### ASSIGNMENT
For this task, output every entry below exactly and omit the pictures.

________

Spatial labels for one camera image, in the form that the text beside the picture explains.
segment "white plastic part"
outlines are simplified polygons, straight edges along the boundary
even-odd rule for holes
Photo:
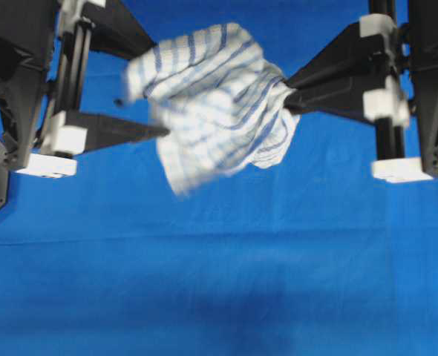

________

### RESPONSE TO THE TASK
Spatial labels for one camera image, in the form that the text beside the picture explains.
segment "white plastic part"
outlines are simplified polygons, straight edges along the boundary
even-odd rule for holes
Photo:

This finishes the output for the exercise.